*Work instructions*
Each of the following records is to be printed verbatim.

*Raw data*

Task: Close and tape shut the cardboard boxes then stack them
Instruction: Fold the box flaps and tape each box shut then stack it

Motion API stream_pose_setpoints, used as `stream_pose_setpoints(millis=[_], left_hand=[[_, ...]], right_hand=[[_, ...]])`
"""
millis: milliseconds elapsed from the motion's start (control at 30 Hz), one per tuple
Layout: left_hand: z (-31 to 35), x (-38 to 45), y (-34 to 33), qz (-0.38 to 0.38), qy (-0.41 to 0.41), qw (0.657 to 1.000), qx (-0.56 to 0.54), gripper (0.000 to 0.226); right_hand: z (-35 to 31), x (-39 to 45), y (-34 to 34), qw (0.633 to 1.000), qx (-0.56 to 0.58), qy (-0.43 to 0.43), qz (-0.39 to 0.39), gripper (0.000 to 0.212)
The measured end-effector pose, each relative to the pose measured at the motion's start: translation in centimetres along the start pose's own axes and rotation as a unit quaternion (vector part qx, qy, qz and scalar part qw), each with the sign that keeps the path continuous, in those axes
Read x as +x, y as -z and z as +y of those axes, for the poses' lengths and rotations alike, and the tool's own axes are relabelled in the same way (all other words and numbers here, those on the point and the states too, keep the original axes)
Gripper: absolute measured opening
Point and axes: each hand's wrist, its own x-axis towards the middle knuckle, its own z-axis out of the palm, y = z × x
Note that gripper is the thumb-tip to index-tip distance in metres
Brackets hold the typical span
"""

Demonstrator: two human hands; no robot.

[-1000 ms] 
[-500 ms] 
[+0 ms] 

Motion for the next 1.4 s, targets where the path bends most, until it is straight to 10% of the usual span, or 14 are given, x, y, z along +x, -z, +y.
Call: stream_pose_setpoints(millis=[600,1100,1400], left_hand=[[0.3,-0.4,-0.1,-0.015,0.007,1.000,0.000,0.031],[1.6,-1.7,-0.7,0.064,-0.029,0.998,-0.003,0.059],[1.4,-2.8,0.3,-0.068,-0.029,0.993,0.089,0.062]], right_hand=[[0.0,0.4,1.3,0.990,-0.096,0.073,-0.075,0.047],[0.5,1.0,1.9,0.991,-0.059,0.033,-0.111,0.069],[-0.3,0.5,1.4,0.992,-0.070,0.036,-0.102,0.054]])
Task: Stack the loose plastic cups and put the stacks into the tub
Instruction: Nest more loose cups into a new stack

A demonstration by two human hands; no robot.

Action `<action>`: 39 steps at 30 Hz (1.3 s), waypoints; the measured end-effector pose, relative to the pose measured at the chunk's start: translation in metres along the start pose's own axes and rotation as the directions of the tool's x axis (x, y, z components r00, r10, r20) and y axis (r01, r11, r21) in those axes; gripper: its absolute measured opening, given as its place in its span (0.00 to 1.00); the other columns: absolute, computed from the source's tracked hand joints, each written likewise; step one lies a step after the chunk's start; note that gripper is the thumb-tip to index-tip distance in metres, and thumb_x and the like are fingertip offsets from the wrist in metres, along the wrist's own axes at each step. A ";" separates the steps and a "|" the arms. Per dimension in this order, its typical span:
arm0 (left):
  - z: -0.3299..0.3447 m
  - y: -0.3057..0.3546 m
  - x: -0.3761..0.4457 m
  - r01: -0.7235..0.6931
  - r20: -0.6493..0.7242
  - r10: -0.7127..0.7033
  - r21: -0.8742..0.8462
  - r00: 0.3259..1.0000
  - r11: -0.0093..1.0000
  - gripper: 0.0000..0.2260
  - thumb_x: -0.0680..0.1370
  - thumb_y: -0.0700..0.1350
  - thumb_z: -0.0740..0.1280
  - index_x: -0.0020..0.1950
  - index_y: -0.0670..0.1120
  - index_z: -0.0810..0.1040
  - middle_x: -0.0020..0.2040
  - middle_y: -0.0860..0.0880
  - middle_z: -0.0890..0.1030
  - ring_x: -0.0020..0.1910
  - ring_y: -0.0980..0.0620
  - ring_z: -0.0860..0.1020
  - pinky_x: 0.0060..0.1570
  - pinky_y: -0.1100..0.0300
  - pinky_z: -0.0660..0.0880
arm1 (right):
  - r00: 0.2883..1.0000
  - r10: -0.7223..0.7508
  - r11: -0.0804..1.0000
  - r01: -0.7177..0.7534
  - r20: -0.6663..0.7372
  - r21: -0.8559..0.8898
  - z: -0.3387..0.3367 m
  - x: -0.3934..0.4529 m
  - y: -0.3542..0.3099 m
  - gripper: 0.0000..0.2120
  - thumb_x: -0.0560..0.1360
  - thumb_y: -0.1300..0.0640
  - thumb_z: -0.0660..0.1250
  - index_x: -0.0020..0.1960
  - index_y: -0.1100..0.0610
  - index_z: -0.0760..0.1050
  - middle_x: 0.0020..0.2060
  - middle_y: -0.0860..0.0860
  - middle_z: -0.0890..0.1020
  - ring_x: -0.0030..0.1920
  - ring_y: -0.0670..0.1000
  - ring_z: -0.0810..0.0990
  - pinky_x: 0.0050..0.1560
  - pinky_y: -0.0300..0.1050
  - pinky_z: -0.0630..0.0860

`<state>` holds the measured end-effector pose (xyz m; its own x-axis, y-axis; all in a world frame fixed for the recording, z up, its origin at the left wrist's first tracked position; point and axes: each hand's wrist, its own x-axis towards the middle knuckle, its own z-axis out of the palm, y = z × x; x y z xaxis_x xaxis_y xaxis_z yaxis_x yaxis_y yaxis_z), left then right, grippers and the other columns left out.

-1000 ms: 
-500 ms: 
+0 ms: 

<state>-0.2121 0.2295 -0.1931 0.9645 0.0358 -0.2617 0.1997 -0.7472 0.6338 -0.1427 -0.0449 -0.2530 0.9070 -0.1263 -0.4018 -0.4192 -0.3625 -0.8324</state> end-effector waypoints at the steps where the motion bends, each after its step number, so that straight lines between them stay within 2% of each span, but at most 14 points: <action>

*Answer*
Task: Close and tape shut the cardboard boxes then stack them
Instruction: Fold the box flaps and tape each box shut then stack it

Motion API stream_pose_setpoints, used as `stream_pose_setpoints(millis=[_], left_hand=[[_, ...]], right_hand=[[_, ...]])`
"""
millis: milliseconds elapsed from the motion's start (control at 30 Hz), one per tuple
Layout: left_hand: z (-31 to 35), x (-38 to 45), y (-34 to 33), qz (-0.38 to 0.38), qy (-0.41 to 0.41), qw (0.657 to 1.000), qx (-0.56 to 0.54), gripper (0.000 to 0.226); right_hand: z (-35 to 31), x (-39 to 45), y (-34 to 34), qw (0.633 to 1.000), qx (-0.56 to 0.58), qy (-0.43 to 0.43), qz (-0.39 to 0.39), gripper (0.000 to 0.212)
The measured end-effector pose, each relative to the pose measured at the motion's start: translation in centimetres along the start pose's own axes and rotation as a unit quaternion (vector part qx, qy, qz and scalar part qw), each with the sign that keeps the path continuous, in those axes
Read x as +x, y as -z and z as +y of those axes, for the poses' lengths and rotations alike, and the tool's own axes are relabelled in the same way (all other words and numbers here, those on the point and the states too, keep the original axes)
Gripper: absolute measured opening
Point and axes: each hand's wrist, its own x-axis towards the middle knuckle, its own z-axis out of the palm, y = z × x
Note that gripper is the thumb-tip to index-tip distance in metres
Brackets hold the typical span
"""

Demonstrator: two human hands; no robot.

[-1000 ms] 
[-500 ms] 
[+0 ms] 

Motion for the next 1.4 s, targets where the path bends most, until it is straight to 10% of the usual span, or 14 are given, x, y, z along +x, -z, +y.
Call: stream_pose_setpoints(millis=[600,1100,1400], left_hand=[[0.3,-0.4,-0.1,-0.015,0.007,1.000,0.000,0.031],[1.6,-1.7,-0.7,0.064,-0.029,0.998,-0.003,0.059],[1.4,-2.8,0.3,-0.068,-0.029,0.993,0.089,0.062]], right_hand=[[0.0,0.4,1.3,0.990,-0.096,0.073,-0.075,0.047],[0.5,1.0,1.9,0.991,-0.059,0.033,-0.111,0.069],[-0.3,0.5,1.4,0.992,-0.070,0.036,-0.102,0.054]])
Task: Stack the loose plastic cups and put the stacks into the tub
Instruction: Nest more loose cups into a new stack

A demonstration by two human hands; no robot.

Action `<action>`: 39 steps at 30 Hz (1.3 s), waypoints; the measured end-effector pose, relative to the pose measured at the chunk's start: translation in metres along the start pose's own axes and rotation as the directions of the tool's x axis (x, y, z components r00, r10, r20) and y axis (r01, r11, r21) in those axes; gripper: its absolute measured opening, given as its place in its span (0.00 to 1.00); the other columns: absolute, computed from the source's tracked hand joints, each written likewise; step one lies a step after the chunk's start; note that gripper is the thumb-tip to index-tip distance in metres, and thumb_x and the like are fingertip offsets from the wrist in metres, along the wrist's own axes at each step. A ";" separates the steps and a "|" the arms. Per dimension in this order, its typical span:
arm0 (left):
  - z: -0.3299..0.3447 m
  - y: -0.3057..0.3546 m
  - x: -0.3761..0.4457 m
  - r01: -0.7235..0.6931
  - r20: -0.6493..0.7242
  - r10: -0.7127..0.7033
  - r21: -0.8742..0.8462
  - r00: 0.3259..1.0000
  - r11: -0.0093..1.0000
  - gripper: 0.0000..0.2260
  - thumb_x: -0.0680..0.1370
  - thumb_y: -0.0700..0.1350
  - thumb_z: -0.0740..0.1280
  - index_x: -0.0020..0.1950
  - index_y: -0.0670..0.1120
  - index_z: -0.0810..0.1040
  - middle_x: -0.0020..0.2040
  - middle_y: -0.0860..0.0880
  - middle_z: -0.0890..0.1030
  - ring_x: -0.0020..0.1910
  - ring_y: -0.0980..0.0620
  - ring_z: -0.0860..0.1020
  - pinky_x: 0.0060..0.1570
  - pinky_y: -0.1100..0.0300
  - pinky_z: -0.0660..0.0880
arm1 (right):
  - r00: 0.2883..1.0000
  - r10: -0.7223..0.7508
  - r11: -0.0804..1.0000
  - r01: -0.7177..0.7534
  - r20: -0.6663..0.7372
  - r21: -0.8559..0.8898
  - z: -0.3387..0.3367 m
  - x: -0.3934..0.4529 m
  - y: -0.3542..0.3099 m
  - gripper: 0.0000..0.2120
  - thumb_x: -0.0560..0.1360
  - thumb_y: -0.1300..0.0640
  - thumb_z: -0.0660..0.1250
  - index_x: -0.0020..0.1960
  - index_y: -0.1100..0.0610
  - index_z: -0.0760..0.1050
  - middle_x: 0.0020..0.2060
  - middle_y: -0.0860..0.0860
  - middle_z: -0.0890..0.1020
  - ring_x: -0.0030..0.1920
  - ring_y: -0.0670..0.1000
  - ring_z: -0.0810..0.0990
  - pinky_x: 0.0050..0.1560
  - pinky_y: -0.0300..0.1050
  - pinky_z: -0.0630..0.0860

`<state>` holds the measured end-effector pose (xyz m; its own x-axis, y-axis; all in a world frame fixed for the recording, z up, its origin at the left wrist's first tracked position; point and axes: each hand's wrist, its own x-axis towards the middle knuckle, its own z-axis out of the palm, y = z × x; x y z xaxis_x xaxis_y xaxis_z yaxis_x yaxis_y yaxis_z), left then right, grippers and the other columns left out.

-1000 ms: 
-500 ms: 
+0 ms: 

<state>-0.2121 0.2295 -0.1931 0.9645 0.0358 -0.2617 0.1997 -0.7472 0.6338 -0.1427 -0.0449 -0.2530 0.9070 -0.1263 -0.4018 -0.4192 -0.3625 -0.8324</state> end-effector waypoints at the steps where the motion bends, each after its step number, so that straight lines between them stay within 2% of each span, but at most 14 points: <action>

The response to the exercise is now complete.